-- Data for this task --
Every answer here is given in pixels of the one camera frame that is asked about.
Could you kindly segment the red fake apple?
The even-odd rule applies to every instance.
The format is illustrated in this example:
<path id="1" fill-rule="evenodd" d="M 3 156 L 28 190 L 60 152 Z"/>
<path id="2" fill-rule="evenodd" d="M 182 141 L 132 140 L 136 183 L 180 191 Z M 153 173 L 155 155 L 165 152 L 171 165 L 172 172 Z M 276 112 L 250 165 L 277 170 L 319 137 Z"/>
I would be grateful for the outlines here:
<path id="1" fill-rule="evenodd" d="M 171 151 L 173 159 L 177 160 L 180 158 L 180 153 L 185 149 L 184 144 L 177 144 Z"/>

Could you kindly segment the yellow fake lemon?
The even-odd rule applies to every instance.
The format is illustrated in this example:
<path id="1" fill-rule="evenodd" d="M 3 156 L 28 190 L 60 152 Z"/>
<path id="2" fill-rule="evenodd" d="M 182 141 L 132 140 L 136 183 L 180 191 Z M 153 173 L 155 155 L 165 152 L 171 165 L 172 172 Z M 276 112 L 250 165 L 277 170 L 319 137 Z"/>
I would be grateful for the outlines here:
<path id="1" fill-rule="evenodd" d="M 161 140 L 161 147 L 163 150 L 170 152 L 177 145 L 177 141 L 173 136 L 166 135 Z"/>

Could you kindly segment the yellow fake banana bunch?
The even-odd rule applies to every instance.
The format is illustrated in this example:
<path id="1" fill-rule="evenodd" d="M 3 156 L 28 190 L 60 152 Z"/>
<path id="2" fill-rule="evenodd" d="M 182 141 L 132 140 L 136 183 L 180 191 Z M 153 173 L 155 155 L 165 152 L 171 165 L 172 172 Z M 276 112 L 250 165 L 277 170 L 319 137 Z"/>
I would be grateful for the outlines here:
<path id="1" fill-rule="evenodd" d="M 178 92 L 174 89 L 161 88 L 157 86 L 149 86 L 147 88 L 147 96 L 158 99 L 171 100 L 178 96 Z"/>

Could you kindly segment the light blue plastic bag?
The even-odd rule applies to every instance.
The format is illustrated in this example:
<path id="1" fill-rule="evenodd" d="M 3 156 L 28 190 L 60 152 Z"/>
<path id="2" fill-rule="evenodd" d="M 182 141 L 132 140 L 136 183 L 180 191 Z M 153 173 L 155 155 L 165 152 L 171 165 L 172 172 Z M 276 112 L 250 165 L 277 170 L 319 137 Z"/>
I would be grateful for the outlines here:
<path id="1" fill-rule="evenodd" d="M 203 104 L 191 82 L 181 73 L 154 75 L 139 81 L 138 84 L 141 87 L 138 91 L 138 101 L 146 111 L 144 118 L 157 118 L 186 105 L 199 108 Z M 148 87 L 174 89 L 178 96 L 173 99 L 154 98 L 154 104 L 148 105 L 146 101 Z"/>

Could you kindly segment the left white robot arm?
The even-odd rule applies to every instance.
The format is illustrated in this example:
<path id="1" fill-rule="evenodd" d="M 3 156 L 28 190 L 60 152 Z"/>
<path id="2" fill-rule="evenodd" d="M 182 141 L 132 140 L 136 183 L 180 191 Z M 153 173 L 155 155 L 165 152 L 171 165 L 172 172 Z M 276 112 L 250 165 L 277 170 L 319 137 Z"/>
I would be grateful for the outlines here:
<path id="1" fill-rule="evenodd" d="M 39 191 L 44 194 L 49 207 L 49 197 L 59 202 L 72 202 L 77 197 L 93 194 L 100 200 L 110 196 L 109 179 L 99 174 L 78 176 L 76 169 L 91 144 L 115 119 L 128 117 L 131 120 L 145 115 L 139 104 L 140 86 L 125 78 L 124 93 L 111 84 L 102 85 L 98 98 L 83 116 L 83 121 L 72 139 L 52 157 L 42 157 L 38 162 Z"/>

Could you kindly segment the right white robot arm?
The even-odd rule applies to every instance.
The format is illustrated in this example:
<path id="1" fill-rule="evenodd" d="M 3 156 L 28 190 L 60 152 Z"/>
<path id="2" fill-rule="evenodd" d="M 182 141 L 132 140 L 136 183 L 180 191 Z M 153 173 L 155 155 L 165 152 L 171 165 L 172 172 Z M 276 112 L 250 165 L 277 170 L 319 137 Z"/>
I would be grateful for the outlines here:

-- Directions --
Would you please repeat the entire listing, line for line?

-- Reply --
Every answer here is given in pixels of the one camera frame that is asked about.
Could you kindly segment the red fake apple?
The even-odd rule applies to every instance.
The format is illustrated in this example:
<path id="1" fill-rule="evenodd" d="M 3 156 L 28 190 L 60 152 Z"/>
<path id="2" fill-rule="evenodd" d="M 182 141 L 132 140 L 136 183 L 180 191 Z M 153 173 L 155 155 L 165 152 L 171 165 L 172 172 Z M 276 112 L 250 165 L 277 170 L 319 137 Z"/>
I would be grateful for the outlines here:
<path id="1" fill-rule="evenodd" d="M 171 151 L 173 159 L 177 160 L 180 158 L 180 153 L 185 149 L 184 144 L 177 144 Z"/>

Could you kindly segment the yellow fake lemon?
The even-odd rule applies to every instance.
The format is illustrated in this example:
<path id="1" fill-rule="evenodd" d="M 3 156 L 28 190 L 60 152 Z"/>
<path id="2" fill-rule="evenodd" d="M 182 141 L 132 140 L 136 183 L 180 191 Z M 153 173 L 155 155 L 165 152 L 171 165 L 172 172 Z M 276 112 L 250 165 L 277 170 L 319 137 Z"/>
I would be grateful for the outlines here:
<path id="1" fill-rule="evenodd" d="M 161 140 L 161 147 L 163 150 L 170 152 L 177 145 L 177 141 L 173 136 L 166 135 Z"/>

Could you kindly segment the yellow fake banana bunch?
The even-odd rule applies to every instance.
The format is illustrated in this example:
<path id="1" fill-rule="evenodd" d="M 3 156 L 28 190 L 60 152 Z"/>
<path id="2" fill-rule="evenodd" d="M 182 141 L 132 140 L 136 183 L 180 191 Z M 153 173 L 155 155 L 165 152 L 171 165 L 172 172 Z M 276 112 L 250 165 L 277 170 L 319 137 Z"/>
I would be grateful for the outlines here:
<path id="1" fill-rule="evenodd" d="M 178 92 L 174 89 L 161 88 L 157 86 L 149 86 L 147 88 L 147 96 L 158 99 L 171 100 L 178 96 Z"/>

Could you kindly segment the light blue plastic bag?
The even-odd rule applies to every instance.
The format is illustrated in this example:
<path id="1" fill-rule="evenodd" d="M 3 156 L 28 190 L 60 152 Z"/>
<path id="2" fill-rule="evenodd" d="M 182 141 L 132 140 L 136 183 L 180 191 Z M 153 173 L 155 155 L 165 152 L 171 165 L 172 172 Z M 276 112 L 250 165 L 277 170 L 319 137 Z"/>
I would be grateful for the outlines here:
<path id="1" fill-rule="evenodd" d="M 203 104 L 191 82 L 181 73 L 154 75 L 139 81 L 138 84 L 141 87 L 138 91 L 138 101 L 146 111 L 144 118 L 157 118 L 186 105 L 199 108 Z M 148 87 L 174 89 L 178 96 L 173 99 L 154 98 L 154 104 L 148 105 L 146 101 Z"/>

Could you kindly segment the left white robot arm?
The even-odd rule applies to every instance.
The format is illustrated in this example:
<path id="1" fill-rule="evenodd" d="M 3 156 L 28 190 L 60 152 Z"/>
<path id="2" fill-rule="evenodd" d="M 182 141 L 132 140 L 136 183 L 180 191 Z M 153 173 L 155 155 L 165 152 L 171 165 L 172 172 Z M 276 112 L 250 165 L 277 170 L 319 137 Z"/>
I would be grateful for the outlines here:
<path id="1" fill-rule="evenodd" d="M 39 191 L 44 194 L 49 207 L 49 197 L 59 202 L 72 202 L 77 197 L 93 194 L 100 200 L 110 196 L 109 179 L 99 174 L 78 176 L 76 169 L 91 144 L 115 119 L 128 117 L 131 120 L 145 115 L 139 104 L 140 86 L 125 78 L 124 93 L 111 84 L 102 85 L 98 98 L 83 116 L 83 121 L 72 139 L 52 157 L 42 157 L 38 162 Z"/>

Could you kindly segment the right white robot arm?
The even-odd rule applies to every instance.
The format is illustrated in this example:
<path id="1" fill-rule="evenodd" d="M 3 156 L 28 190 L 60 152 Z"/>
<path id="2" fill-rule="evenodd" d="M 182 141 L 132 140 L 136 183 L 180 191 Z M 153 173 L 155 155 L 165 152 L 171 165 L 172 172 Z M 276 112 L 250 165 L 277 170 L 319 137 Z"/>
I would be grateful for the outlines here:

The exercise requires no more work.